Realism refers to a goal in the arts to capture some significant aspect of our everyday experiences. No artwork achieves absolute fidelity to the real, and it is pretty extreme to imagine anyone anywhere at anytime confusing art with reality. Realism in the arts, in fact, gets judged as much in terms of its break with existing artistic conventions as it does in terms of how it captures the real. Realism is a moving target not simply because technologies change but also because techniques shift.
As a result, nothing dates faster than yesterday's realism. For example, the Italian Neorealist films (Open City, The Bicycle Thief) were acclaimed in their own era for their use of non-actors, improvised dialogue, location shooting, and episodic structures, all of which were read as creating an unprecedented relationship between cinema and reality, but today, viewers groan over their swelling music tracks and reliance on melodramatic cliches. The Method Acting associated with Marlon Brando in the 1950s was celebrated for its realistic depiction of everyday inarticulateness, yet again, today, such performances can seem extraordinarily mannered.
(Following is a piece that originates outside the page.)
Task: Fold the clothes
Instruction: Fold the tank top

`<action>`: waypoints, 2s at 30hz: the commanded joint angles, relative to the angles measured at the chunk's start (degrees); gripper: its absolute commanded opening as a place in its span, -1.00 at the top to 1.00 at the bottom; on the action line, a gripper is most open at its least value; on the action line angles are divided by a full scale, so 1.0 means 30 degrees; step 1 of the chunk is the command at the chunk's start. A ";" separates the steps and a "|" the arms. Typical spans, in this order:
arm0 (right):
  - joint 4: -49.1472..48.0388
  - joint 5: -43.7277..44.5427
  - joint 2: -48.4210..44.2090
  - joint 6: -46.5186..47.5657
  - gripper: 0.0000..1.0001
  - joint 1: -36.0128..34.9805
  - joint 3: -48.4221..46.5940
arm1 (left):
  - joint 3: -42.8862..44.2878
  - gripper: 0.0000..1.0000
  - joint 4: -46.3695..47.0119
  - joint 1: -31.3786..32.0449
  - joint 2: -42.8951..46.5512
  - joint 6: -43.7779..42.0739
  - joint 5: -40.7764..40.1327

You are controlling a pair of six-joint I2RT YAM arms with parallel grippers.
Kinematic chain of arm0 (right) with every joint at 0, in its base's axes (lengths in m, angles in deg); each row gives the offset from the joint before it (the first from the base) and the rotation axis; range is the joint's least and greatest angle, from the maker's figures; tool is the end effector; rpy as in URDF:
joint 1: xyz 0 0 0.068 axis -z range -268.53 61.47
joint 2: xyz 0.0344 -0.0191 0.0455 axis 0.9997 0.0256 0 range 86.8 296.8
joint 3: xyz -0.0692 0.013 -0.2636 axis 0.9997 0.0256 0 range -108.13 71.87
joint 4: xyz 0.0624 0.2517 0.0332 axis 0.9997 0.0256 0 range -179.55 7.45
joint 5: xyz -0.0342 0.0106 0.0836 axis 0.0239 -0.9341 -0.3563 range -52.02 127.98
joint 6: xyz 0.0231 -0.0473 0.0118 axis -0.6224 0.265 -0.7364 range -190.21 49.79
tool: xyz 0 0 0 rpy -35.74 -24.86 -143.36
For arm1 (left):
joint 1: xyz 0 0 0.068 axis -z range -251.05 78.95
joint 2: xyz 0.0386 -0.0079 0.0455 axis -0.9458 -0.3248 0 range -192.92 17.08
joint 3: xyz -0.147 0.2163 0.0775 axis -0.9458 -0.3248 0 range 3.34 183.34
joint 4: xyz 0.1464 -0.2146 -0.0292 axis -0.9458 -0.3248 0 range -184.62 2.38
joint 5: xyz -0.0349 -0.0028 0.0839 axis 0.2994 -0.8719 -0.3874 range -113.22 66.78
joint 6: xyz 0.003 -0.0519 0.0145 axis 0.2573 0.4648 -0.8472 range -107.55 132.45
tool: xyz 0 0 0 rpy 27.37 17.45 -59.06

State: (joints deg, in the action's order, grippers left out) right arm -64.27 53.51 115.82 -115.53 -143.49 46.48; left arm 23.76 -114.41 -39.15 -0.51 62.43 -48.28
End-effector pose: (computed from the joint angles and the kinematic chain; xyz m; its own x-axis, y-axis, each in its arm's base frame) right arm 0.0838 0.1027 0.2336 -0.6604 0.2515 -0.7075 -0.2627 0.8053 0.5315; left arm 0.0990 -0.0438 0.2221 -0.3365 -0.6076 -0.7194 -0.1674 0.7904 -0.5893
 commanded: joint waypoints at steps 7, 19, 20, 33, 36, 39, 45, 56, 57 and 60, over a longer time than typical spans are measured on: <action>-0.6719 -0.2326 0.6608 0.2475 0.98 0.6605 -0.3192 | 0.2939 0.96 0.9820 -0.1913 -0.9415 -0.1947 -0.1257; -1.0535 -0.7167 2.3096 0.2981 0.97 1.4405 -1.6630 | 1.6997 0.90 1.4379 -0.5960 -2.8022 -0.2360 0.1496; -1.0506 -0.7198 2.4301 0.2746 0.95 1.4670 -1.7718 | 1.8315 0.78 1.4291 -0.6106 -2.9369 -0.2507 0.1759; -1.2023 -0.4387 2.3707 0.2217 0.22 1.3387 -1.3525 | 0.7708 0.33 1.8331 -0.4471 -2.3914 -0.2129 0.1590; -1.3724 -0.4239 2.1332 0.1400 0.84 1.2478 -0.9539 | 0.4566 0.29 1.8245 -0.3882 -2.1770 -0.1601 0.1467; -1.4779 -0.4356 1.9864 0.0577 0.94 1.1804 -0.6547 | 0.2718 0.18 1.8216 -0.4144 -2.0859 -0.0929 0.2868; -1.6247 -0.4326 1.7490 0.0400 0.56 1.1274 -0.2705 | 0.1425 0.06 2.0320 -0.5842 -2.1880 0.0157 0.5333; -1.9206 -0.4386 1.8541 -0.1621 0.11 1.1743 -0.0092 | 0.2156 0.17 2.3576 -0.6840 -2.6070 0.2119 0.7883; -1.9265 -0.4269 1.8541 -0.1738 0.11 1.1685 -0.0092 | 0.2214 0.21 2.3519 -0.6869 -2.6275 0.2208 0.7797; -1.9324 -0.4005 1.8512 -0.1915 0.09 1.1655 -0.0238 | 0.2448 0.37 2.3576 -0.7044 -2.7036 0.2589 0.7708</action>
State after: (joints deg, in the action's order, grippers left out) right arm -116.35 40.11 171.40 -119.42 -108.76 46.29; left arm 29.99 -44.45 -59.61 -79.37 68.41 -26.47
What does this suggest about realism in games? In part, it tells us just where artists are pushing contemporary conventions. Innovations in artificial intelligence might create more natural-seeming non-player characters; "immersive" interfaces try to situate the interface within the fiction of the world; expansive worlds (such as Grand Theft Auto) create open ended interactions with the game world; accuracy in detail in Medal of Honor recreates a specific historical event; realistic physics cause the world to behave in a consistent manner, and photorealistic graphics allow for less-cartoonish games.
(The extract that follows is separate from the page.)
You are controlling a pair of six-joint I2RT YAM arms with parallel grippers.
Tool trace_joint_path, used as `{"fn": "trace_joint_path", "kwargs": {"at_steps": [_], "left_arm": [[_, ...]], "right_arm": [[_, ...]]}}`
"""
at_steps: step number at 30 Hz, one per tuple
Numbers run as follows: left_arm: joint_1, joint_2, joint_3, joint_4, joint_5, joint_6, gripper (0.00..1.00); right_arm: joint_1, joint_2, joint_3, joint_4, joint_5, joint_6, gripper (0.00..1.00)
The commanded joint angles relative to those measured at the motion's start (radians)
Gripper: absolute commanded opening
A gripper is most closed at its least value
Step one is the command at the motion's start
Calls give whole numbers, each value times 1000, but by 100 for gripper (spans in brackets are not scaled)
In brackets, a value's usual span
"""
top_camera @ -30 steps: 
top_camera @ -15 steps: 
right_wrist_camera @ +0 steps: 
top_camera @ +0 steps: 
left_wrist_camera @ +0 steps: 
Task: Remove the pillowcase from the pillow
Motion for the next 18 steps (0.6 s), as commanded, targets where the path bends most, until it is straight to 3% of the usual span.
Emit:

Any or all of these traits may get called realism. Almost never does a game design team focus on all of these elements of realism at the same time. They make choices about where realism will achieve the desired aesthetic effect and what needs to be stylized in order to ensure intensity and immersiveness.
History tells us that most people don't want absolute realism. The Italian neorealist Caesar Zavatini once proposed making a movie which showed 24 hours in the life of characters who did absolutely nothing. If Zavatini were to make such a game, nobody would buy it. We want games to break with everyday experience. Otherwise, what's the point?
In many cases, the realist style may represent a move away from absolute fidelity to the real world: for example, many people read black and white and grainy images in film as more realistic than crystal-clear color images, even though most of us experience the world in color. Photorealism depends on the representation of camera flair lines which are a property of camera optics, rather than reality.
Because we read realism against existing artistic conventions, breakthroughs in realism call attention to themselves -- they are spectacular accomplishments. When the marines behaved "realistically" in Half Life, it was so compelling precisely because we read them against how npcs had functioned in previous games. As long as the artistic devices are foregrounded, we are unlikely to forget that we are playing a game. Realism isn't about creating confusion in the mind of the consumer; it is about using the medium to call attention to some aspect of
the world around us. And more often that not, the best way to help us see the world from a fresh perspective is through exaggeration or stylization Game reformers are not the only people who confuse realism for reality. Game designers seem relentless in their push for more realistic graphics, often failing to explore other potentials within the medium. There is no
reason why games should embrace photorealistic graphics just because they can. Design teams confront realism as a technical rather than a creative challenge. In other arts, realism is understood as an aesthetic option, one thing the medium can do. In cinema or painting, say, the push towards realism is held in check by a push towards expression or abstraction. The absence of such a counterbalance in games means a gradual narrowing of the visual styles
present in games. We would personally welcome games which embraced stylization and exaggeration, which offered us radically different experiences, if only game designers could get over their infatuation with realism.